# Girl gun in S Texas



## Conti (Jun 30, 2005)

My daughter and gf both want to deer hunt w me however I'm not sure what I should get them to shoot. Both need easy recoil and range out to 250 yards at most. A majority if their shots will be around 100yds. Suggestions please?? Thanks


----------



## Conti (Jun 30, 2005)

Keep in mind South Texas


----------



## Bottomsup (Jul 12, 2006)

Here it goes again. South Texas has lots of brush so I bet most are going with 7mm-08.


----------



## Sgrem (Oct 5, 2005)

girls are taking over it seems. good trend!
7mm-08 tikka T3 or remington model 700
6.5 grendel in an AR


----------



## Monte45 (Jul 22, 2014)

First guns for most short actions, if you reload 7mm-08, if you don't 243 in 700 Remington hard to beat, with ammo availability and recoil.


----------



## Conti (Jun 30, 2005)

I don't reload and I'm a big fan of .243


----------



## Lezz Go (Jun 27, 2006)

I'll cast my vote for the .243


----------



## Fresh2Salt (May 21, 2004)

Not trying to be rude but...there's lots of good advice in this post.
http://2coolfishing.com/forum/showthread.php?t=1329777

If you can, find someone(s) who would be willing to take you out and try their rifle. You'll get a feel for the amount of kick (recoil) and be able to fine tune your decision.


----------



## Conti (Jun 30, 2005)

Not rude at all. Thanks for the thread


----------



## Wado (May 15, 2011)

I like low recoiling rifles. Here is my inventory.
.222 Remington ( I have killed deer with it and was my Grandfathers truck gun. Risky. )
22-250 Remington ( Never has drawn blood. It was my first custom rifle built by Charles White. It is a beautiful VZ 24 Mauser action, Shilen barreled in a Fajen stock. Niedner butt plate and bottom metal reshaped by Charles and the bolt handle checkered by hand. I waited almost a year for it and carried it up a ladder one time only. And it shoots like a gun you waited a year for. Just no animals. )
.243 Winchester ( Just got one, I had two others but sold them after I finished putting them together. I never got to kill with any of these either. No problem, .243 is fine for the job. )
.257 Roberts ( I have had three of these. One I sold to a young guy that had one arm almost yanked off in an accident and the other to a petite lady that weighs in at about ninety five pounds. She was shooting a .222 and her husband was tired of her griping about only doing neck shots. She still shoots them in the neck. I have had good success also. )
6.5 x 55 Swedish Mauser ( Suuuuwweeeet, no tears. Pigs, deer DRT. 
.260 Remington ( Have one, sleeps in the back of the safe. It comes out once a year and punches about 24 holes in some paper and goes back to sleep. It's ready when I am. )
7 x 57 Mauser ( It ain't pretty but it gets the job done, I will leave it at that. )
.270 Winchester ( You can't run fast enough to give me one. )sad3sm
.308 Winchester ( Yes to all the requirements. )
300 Blackout ( Ask me later. )
I do have a Black Gun in .223 but as for hunting more than likely never. 
If these don't meet the criteria my suggestion is go custom. Something like a .223 Remington fast twist bull barrel in a stock that fits the shooter. Spend some dough on glass and shoot 60 grain and heavier bullets. That will help in the killing department and accuracy. Hey, this might be my next project!


----------



## TXPIRATE (Jan 28, 2009)

243 or 22-250. No semi autos. Kids need to learn on single shot or bolt guns in my opinion


----------



## Fresh2Salt (May 21, 2004)

Conti said:


> Not rude at all. Thanks for the thread


Hunting is so much more than killing. For me at times I enjoy the solitude. Other times I enjoy the conversations after a hunt talking about what we saw or experienced. Whether successful or not.

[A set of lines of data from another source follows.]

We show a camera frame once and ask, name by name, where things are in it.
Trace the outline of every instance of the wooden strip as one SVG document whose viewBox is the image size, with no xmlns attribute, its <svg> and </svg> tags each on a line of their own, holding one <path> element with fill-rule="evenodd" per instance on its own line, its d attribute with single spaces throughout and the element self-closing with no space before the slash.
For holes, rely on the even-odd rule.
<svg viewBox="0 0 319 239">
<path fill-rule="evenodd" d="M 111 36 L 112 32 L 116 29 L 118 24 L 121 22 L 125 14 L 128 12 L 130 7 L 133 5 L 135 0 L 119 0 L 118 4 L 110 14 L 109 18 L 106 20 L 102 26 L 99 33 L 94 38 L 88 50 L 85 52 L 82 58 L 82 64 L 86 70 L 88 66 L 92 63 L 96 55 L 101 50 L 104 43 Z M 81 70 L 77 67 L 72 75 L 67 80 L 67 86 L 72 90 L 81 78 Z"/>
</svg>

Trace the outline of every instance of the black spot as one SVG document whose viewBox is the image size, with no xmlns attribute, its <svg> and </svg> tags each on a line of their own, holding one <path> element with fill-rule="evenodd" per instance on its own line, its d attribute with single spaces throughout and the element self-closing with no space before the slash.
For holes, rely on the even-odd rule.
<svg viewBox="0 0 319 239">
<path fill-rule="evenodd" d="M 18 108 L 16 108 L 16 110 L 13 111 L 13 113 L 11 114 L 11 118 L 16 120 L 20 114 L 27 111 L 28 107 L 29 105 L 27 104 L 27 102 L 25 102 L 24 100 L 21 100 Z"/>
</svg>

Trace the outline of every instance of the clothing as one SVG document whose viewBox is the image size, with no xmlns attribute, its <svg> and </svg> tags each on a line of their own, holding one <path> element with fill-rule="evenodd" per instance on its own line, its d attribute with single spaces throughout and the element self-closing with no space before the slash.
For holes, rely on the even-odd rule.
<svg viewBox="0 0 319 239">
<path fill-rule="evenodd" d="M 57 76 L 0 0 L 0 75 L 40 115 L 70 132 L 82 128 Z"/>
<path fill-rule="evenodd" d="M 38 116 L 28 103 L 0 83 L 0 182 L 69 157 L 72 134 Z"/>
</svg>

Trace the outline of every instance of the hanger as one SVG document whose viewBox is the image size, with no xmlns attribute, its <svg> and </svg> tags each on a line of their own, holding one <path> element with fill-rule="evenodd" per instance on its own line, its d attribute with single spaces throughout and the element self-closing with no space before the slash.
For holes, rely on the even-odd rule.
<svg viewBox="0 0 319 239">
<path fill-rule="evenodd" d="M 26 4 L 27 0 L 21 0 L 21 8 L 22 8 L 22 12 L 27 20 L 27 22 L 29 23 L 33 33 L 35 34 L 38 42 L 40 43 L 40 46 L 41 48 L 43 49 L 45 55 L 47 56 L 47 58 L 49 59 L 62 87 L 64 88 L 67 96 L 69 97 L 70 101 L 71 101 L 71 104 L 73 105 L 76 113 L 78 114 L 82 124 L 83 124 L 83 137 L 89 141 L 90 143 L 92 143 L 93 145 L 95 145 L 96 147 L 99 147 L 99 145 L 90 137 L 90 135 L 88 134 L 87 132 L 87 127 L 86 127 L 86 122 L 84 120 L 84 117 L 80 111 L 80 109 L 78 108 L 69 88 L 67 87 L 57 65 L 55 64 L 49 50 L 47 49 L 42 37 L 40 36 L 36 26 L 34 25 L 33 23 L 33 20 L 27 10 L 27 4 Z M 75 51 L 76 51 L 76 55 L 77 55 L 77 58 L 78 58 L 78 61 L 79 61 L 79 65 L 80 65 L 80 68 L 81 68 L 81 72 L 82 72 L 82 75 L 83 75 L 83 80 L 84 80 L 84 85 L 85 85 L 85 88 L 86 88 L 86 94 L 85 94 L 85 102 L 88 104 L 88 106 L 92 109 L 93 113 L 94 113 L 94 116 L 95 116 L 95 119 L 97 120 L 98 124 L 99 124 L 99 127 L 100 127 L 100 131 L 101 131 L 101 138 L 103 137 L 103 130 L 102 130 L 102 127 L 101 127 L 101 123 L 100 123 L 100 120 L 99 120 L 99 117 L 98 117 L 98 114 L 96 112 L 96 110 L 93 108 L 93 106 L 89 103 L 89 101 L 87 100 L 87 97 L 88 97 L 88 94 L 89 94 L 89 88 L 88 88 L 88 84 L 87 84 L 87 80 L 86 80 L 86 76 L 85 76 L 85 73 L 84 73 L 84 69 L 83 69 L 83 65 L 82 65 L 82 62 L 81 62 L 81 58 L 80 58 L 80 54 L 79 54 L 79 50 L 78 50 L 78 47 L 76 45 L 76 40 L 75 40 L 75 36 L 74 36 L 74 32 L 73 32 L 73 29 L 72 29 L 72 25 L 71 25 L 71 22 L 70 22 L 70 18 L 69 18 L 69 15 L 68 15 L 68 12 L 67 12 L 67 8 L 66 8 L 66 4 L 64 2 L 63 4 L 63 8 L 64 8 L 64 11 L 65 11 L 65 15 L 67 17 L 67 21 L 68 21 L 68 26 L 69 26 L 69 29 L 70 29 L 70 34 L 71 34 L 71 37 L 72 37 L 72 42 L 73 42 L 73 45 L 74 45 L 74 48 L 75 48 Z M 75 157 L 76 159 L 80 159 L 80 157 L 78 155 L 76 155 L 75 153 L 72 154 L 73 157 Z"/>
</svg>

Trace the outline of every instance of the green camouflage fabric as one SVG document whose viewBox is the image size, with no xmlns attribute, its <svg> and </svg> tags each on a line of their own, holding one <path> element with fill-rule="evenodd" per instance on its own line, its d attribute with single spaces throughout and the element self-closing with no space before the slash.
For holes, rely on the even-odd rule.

My kids are older now, 19 and 21. My son hasn't hunted in the past two years and I miss him being there. I know get back to it eventually. for now I enjoy the time I have with my father out hunting.


----------



## tc hardhead (Jun 19, 2006)

I recently bought an Ar-15 in 6.8 spc and love it very low recoil and deadly on hogs and deer. I know some people say no semi for kids but I bought one because of the varying length of pull. That being said they also make them in bolt guns as well. We have taken 4 hogs 1axis buck and 1wt doe with it so far. I shoot remington ultra bonded core lokt in it and I am very happy with the terminal performance.


----------



## Conti (Jun 30, 2005)

Completely agree!! I'm way past the kill and way more about the process. My son has always hunted w me he is almost 20. My daughter is 16 and showing a little interest on her own and I don't want her to have a bad first experience w a gun that's too much for her. I think I'm gonna get her a Remington model 700 .243 and put the reduced recoil rounds in it for her. My boy killed a 148 B&C w a .243 several years ago so I know it can get the job done. I actually enjoy shooting a .243 myself.


----------



## Viking48 (Jan 24, 2006)

You didn't mention age - lot of difference in 12 and 20. .243 is hard to beat in a good quality rifle but last year I bought an AR-10 then put a Limbsaver pad on it (I'm partial to .308) and it has become my favorite rifle. I usually shoot more animals with a camera than a gun but we needed to thin the herd this year so I shot 2 deer and 4 pigs and the only one that didn't drop in its tracks was a pig that I lined up behind another. Shot went through the first then through the second. The second one spun and dropped within 10 feet of the first. With the semi action and Limbsaver the recoil is minimal (I have a chemo port in my chest so recoil has become more of a factor than in the past). I also like the fact that I can shorten the stock when I'm in an awkward position in the stand. I have a variety of hunting rifles from .222 to 7 Mag but I'm not sure I'll take any of them to the stand now. Just my opinion for what it's worth.


----------



## stxhunter (May 19, 2006)

My votes in no particular order of preference. 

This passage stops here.